Ao todo, existem 5.219 mulheres membros do MP e 7.802 membros do sexo masculino. Uma diferença de mais de 30%. No Brasil, houve apenas 73 mandatos de mulheres como procuradoras-gerais, contrastando com 413 mandatos de homens (com 85% do total). Com relação ao cargo de corregedor-geral, não é diferente. Foram 363 homens à frente da Corregedoria versus 105 mulheres no mesmo cargo. Na Ouvidoria, as proporções são mais equilibradas, mas, ainda assim, os homens estão na frente.

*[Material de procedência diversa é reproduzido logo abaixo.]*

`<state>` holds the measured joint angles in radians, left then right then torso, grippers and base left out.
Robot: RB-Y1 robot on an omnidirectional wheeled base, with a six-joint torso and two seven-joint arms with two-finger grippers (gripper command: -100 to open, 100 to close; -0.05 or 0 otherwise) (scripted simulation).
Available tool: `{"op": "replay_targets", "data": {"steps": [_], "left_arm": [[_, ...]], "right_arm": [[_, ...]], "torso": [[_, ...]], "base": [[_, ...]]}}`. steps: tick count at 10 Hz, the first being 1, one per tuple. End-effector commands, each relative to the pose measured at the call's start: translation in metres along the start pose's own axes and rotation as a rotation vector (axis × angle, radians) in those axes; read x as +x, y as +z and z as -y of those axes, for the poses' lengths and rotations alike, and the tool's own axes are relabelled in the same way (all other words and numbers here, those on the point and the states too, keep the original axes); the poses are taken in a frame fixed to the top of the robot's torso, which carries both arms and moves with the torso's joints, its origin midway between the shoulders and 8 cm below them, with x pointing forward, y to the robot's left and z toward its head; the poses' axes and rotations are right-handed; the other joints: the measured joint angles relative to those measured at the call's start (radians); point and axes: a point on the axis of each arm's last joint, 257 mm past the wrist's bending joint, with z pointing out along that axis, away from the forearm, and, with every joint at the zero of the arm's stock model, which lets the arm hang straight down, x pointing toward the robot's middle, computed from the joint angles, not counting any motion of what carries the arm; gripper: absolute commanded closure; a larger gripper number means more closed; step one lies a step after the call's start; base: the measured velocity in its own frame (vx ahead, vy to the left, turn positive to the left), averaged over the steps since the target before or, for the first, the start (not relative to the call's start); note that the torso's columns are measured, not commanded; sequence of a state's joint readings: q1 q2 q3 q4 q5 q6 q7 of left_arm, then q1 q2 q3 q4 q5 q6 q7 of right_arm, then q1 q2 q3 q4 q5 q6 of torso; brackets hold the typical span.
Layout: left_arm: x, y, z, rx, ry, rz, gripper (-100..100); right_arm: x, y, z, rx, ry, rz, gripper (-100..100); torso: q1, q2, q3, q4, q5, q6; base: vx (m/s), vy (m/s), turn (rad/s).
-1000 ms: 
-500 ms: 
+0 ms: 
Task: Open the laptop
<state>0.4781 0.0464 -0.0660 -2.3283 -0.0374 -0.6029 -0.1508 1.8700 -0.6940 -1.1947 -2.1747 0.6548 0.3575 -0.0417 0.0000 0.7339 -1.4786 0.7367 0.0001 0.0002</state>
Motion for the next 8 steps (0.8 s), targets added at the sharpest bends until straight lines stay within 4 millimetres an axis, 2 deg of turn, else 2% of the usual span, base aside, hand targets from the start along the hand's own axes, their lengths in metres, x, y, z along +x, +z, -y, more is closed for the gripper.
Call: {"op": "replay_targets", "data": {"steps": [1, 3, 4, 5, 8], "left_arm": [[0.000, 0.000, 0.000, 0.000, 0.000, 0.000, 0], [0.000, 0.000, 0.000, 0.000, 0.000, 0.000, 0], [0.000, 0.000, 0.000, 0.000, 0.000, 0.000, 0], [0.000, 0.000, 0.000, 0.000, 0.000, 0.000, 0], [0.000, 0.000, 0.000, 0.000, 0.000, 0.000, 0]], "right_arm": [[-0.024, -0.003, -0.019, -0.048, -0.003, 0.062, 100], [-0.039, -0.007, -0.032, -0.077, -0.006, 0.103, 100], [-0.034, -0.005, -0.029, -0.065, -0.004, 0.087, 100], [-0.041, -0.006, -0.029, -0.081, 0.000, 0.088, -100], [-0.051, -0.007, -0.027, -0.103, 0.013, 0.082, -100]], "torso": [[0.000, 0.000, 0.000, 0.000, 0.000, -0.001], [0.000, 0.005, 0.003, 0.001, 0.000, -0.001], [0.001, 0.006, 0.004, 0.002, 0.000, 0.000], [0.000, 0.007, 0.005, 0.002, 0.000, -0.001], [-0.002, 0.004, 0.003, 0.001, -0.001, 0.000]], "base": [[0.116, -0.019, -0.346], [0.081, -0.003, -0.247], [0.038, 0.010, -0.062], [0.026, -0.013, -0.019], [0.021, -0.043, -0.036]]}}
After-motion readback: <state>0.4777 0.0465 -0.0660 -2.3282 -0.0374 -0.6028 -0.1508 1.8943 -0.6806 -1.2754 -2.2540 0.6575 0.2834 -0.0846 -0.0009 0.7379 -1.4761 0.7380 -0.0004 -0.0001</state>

Quando a análise passa pelas entidades de classe, os números são assustadores. São 595 anos de presidência masculina contra 102 anos, contabilizando em todo o país, de liderança feminina nas associações dos estados brasileiros. Márcia destacou ainda a falta de representatividade no Conselho Nacional do Ministério Público (CNMP), que nunca teve uma mulher em seu quadro.
Márcia informou que o MP-BA se destaca nacionalmente em quantidade de mulheres. São 301 membros do sexo feminino e 276 homens, 52,2% de mulheres. Contudo, esta não é realidade da maioria dos outros estados brasileiros.
Millen Castro destacou a importância deste movimento e lamentou a presença de poucas mulheres na reunião. Em sua manifestação, afirmou que este movimento não é para que as mulheres ocupem cargos apenas por serem mulheres, mas para que as instituições estejam atentas para que mulheres não deixem de ocupar cargos por serem mulheres. “Nós vivemos numa cultura machista, hétero-normativa e racista, em que toda oportunidade para pessoas que ocupam uma posição diferente, que não se enquadram nesta situação, é vista apenas como uma busca de espaço de poder, e não uma busca da recuperação da dignidade destas pessoas que se encontram numa situação de opressão”, declarou.
Castro reiterou que muitas mulheres são preteridas em entrevistas de emprego por conta da sobrecarga de trabalho que existe pelo fato dela ser mulher. “Este movimento do MP, e qualquer outro que tente resguardar o respeito aos direitos das pessoas, deve ser estabelecido como uma conquista de uma instituição que defende a dignidade do ser humano”, completou.
Usando da palavra, a diretora sociocultural da Ampeb, Leila Adriana Seijo, informou que foram escolhidas, para representar a entidade de classe do MP baiano no movimento nacional, a promotora de Justiça Aurivana Braga e a diretora administrativa Rita Márcia Leite, como suplente.
Outras reuniões estaduais, que visam sistematizar e formalizar o movimento nacional, que já conta com mais de 500 inscritas, serão realizadas em breve. O próximo encontro nacional ocorrerá em Belo Horizonte, nos dias 21 e 22.09.2018.